Task to carry out: Search the records below for the word "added", then return every line where it appears.

Stored data entries:
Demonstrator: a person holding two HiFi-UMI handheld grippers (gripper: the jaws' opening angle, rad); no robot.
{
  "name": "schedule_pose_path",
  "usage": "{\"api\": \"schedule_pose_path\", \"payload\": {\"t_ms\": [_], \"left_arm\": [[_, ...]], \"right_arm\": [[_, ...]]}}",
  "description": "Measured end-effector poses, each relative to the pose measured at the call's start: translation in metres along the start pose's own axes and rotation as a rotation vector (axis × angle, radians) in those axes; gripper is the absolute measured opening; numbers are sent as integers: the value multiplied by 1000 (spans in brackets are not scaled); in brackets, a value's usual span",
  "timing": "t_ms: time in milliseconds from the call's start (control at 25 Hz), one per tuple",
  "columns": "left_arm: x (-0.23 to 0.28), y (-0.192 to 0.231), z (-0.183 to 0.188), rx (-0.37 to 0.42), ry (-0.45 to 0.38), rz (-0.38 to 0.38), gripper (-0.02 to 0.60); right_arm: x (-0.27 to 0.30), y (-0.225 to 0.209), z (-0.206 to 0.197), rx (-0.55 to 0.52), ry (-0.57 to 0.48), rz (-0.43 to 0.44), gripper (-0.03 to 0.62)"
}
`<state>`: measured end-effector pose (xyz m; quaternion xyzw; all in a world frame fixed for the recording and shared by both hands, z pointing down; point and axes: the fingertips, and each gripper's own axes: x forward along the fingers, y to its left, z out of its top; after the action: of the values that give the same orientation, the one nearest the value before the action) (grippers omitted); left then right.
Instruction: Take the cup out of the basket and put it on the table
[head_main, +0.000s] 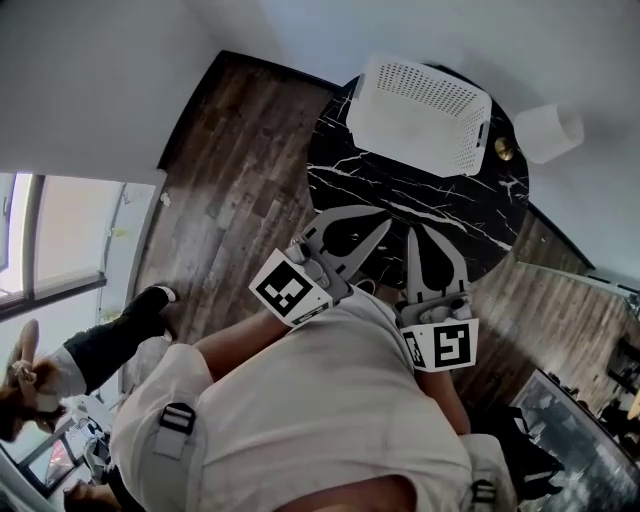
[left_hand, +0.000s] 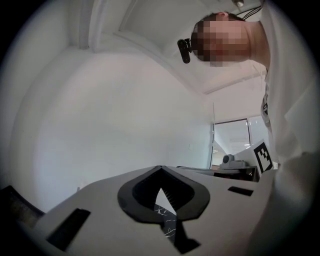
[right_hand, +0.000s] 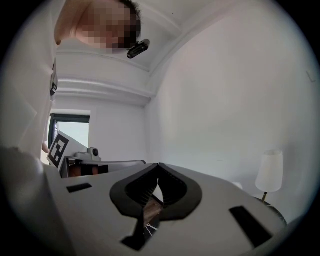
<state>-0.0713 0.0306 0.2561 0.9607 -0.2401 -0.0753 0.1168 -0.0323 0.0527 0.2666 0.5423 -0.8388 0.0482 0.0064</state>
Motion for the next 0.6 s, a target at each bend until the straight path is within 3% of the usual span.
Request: {"api": "schedule_pose_path", "payload": {"t_ms": [280, 600], "left_arm": [[17, 60, -6, -39, 35, -35, 6], [46, 62, -15, -58, 65, -93, 6]], "right_arm": [[47, -15, -18, 30, 57, -68, 8], [43, -49, -21, 37, 61, -159, 8]]}}
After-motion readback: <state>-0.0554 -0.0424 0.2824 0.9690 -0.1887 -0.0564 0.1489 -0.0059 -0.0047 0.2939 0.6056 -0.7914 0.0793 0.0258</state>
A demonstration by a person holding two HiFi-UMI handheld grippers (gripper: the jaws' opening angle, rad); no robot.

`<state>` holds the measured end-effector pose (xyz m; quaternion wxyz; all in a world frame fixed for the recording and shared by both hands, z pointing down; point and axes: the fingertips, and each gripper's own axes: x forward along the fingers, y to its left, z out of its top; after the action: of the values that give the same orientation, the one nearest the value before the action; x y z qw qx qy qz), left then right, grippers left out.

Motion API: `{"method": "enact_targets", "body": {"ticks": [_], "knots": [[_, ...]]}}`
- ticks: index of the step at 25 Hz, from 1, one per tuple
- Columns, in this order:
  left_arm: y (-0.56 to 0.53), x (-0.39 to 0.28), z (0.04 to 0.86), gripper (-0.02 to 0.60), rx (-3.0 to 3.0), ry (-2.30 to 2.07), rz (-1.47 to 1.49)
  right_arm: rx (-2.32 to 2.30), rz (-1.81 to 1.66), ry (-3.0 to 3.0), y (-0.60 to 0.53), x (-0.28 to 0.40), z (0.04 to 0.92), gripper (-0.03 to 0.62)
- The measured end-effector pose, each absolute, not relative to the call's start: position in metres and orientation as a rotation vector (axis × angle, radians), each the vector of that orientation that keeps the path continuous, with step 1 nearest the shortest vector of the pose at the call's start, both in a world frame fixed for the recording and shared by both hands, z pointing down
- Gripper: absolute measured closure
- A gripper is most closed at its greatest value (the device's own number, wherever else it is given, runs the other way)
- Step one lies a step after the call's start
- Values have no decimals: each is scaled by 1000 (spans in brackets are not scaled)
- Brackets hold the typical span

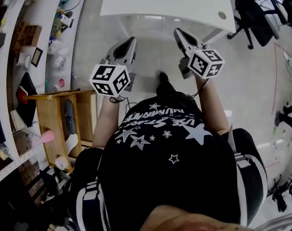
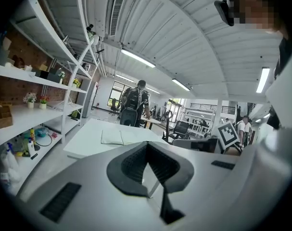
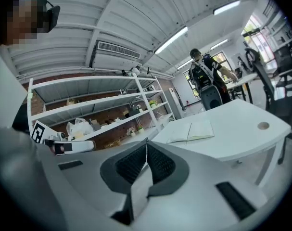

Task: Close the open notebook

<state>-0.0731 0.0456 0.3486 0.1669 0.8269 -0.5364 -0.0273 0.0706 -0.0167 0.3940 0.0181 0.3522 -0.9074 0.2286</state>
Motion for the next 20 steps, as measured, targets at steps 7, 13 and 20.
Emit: {"method": "enact_targets", "body": {"ticks": [7, 13, 20], "knots": [[-33, -67, 347, 571, 2313, -1610, -44, 1028, 716, -2822, -98, 81, 399, 585], [-83, -59, 354, 571, 2281, -1679, 4, 928, 713, -2836, -152, 80, 411, 585], [-111, -70, 353, 571, 2253, -1731, 28, 871, 639, -2823, -185, 53, 411, 585]]}}
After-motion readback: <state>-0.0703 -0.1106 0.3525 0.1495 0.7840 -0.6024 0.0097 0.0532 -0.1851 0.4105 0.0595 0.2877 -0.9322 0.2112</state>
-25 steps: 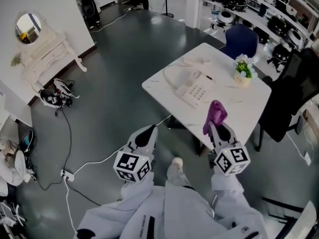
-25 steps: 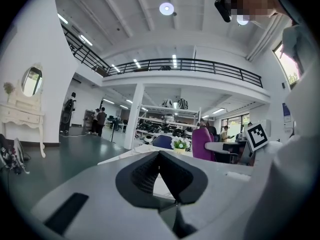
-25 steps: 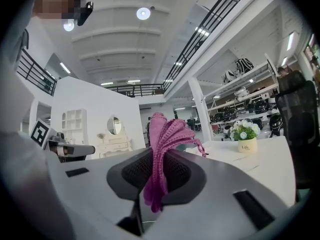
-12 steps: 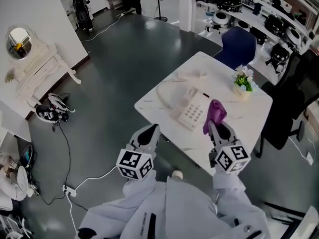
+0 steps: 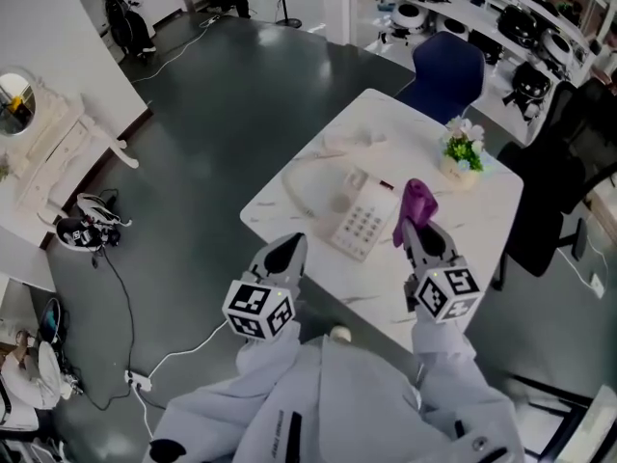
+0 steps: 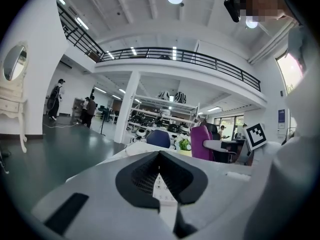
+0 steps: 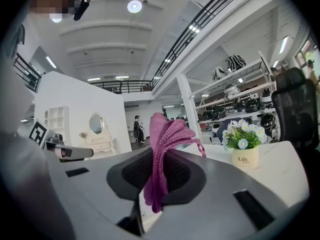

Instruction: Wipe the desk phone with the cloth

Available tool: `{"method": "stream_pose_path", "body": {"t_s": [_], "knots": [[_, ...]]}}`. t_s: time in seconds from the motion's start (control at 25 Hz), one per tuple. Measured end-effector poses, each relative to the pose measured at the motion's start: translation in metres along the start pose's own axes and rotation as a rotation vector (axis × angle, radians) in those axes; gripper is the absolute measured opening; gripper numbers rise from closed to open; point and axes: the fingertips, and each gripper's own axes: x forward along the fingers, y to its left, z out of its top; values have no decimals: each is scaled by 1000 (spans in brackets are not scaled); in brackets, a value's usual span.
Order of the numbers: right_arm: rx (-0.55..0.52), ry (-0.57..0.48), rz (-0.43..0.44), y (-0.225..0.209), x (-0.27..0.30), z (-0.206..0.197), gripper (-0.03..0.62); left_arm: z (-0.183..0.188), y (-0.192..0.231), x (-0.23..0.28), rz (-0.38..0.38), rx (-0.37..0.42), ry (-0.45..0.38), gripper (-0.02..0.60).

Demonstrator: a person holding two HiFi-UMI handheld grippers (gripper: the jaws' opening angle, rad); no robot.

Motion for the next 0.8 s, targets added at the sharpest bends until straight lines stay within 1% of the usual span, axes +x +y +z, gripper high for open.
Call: {"method": "stream_pose_path", "body": {"t_s": [0.28, 0.6, 0.8], "knots": [[-17, 32, -68, -27, 21, -3, 38, -7, 10, 36, -40, -30, 51, -2], [-37, 80, -174, -56, 42, -15, 38, -18, 17, 78, -135, -49, 132, -2], [-62, 112, -209, -68, 57, -22, 38, -26, 22, 101, -182, -61, 170, -2]]}}
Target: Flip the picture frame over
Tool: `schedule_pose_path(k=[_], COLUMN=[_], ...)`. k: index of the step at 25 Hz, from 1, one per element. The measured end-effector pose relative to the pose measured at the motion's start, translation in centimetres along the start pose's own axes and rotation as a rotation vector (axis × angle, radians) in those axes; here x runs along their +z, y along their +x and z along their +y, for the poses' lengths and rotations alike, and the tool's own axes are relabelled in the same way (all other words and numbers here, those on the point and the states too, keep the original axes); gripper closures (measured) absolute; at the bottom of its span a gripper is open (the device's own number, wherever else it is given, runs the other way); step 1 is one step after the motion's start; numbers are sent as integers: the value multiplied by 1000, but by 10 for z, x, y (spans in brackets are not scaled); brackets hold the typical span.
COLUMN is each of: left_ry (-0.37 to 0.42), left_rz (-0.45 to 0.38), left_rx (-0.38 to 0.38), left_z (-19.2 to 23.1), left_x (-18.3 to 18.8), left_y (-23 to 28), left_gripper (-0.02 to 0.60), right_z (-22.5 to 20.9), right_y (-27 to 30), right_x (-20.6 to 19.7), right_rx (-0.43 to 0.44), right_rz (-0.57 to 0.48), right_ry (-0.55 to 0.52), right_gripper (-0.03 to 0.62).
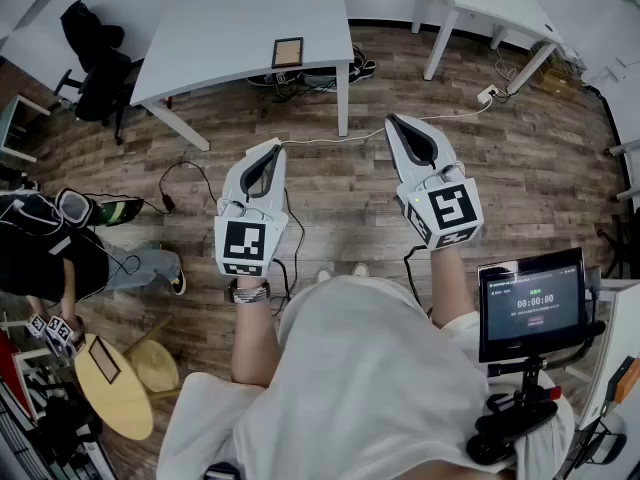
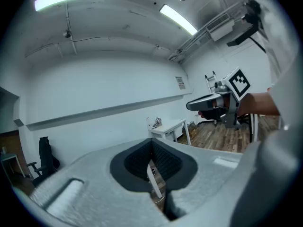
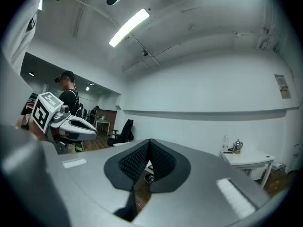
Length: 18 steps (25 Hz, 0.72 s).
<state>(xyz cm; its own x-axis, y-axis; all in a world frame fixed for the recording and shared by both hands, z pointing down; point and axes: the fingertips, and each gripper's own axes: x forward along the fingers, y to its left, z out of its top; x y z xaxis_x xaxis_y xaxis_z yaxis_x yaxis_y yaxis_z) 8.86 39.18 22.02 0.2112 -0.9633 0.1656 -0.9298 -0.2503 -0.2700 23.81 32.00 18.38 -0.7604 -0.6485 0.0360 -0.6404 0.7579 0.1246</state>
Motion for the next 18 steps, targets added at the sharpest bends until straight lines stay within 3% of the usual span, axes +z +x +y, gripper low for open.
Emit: schedule_pose_path(k=[8,18], left_ry=[53,56], left_rz=[43,82], left_rx=[23,34], left_z=[-8,2], left_x=[-4,-18], left_y=[22,47], left_gripper=[580,580], right_z=[-19,-26], right_y=[6,33], right_x=[-13,-37], right_rx=[19,68], right_rz=[-3,15], right_ry=[17,61], right_gripper=[592,592])
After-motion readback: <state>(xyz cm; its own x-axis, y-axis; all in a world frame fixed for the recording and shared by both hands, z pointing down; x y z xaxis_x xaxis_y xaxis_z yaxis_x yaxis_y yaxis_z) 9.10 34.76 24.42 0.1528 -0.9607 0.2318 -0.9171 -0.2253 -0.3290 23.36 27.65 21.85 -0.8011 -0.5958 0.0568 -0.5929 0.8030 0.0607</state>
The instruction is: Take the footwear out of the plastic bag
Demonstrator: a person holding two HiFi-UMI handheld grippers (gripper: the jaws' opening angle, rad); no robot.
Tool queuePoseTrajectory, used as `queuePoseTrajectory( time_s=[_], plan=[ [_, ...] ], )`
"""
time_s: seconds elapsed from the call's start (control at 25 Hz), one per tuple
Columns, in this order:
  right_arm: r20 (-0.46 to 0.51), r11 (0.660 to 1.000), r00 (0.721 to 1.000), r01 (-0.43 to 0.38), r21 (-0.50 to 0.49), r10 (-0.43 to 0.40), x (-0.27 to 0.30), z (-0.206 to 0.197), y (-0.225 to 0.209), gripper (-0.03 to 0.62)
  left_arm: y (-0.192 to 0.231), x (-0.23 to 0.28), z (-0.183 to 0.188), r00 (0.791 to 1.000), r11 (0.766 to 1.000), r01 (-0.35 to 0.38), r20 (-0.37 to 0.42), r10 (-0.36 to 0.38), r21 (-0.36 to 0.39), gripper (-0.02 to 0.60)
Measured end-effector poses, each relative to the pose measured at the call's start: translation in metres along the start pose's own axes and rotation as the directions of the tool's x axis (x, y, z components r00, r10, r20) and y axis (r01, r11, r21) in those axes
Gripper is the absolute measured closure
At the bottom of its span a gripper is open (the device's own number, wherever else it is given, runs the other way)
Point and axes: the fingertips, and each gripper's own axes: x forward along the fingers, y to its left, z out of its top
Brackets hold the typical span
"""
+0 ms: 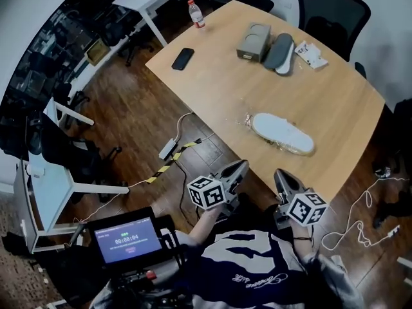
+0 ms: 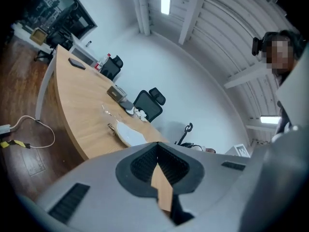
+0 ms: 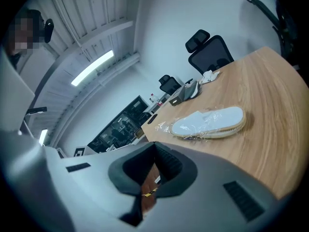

Result of this task:
Motion for the next 0.8 s, targets added at the sharpest bends until straight lines stay within 1% of the usual span, axes +x +y +z, gripper high for open.
Motion for the next 18 steps, targets added at the sharpest bends until straight lines stay within 3% of the usual span, axes +z +x +y, gripper low for open.

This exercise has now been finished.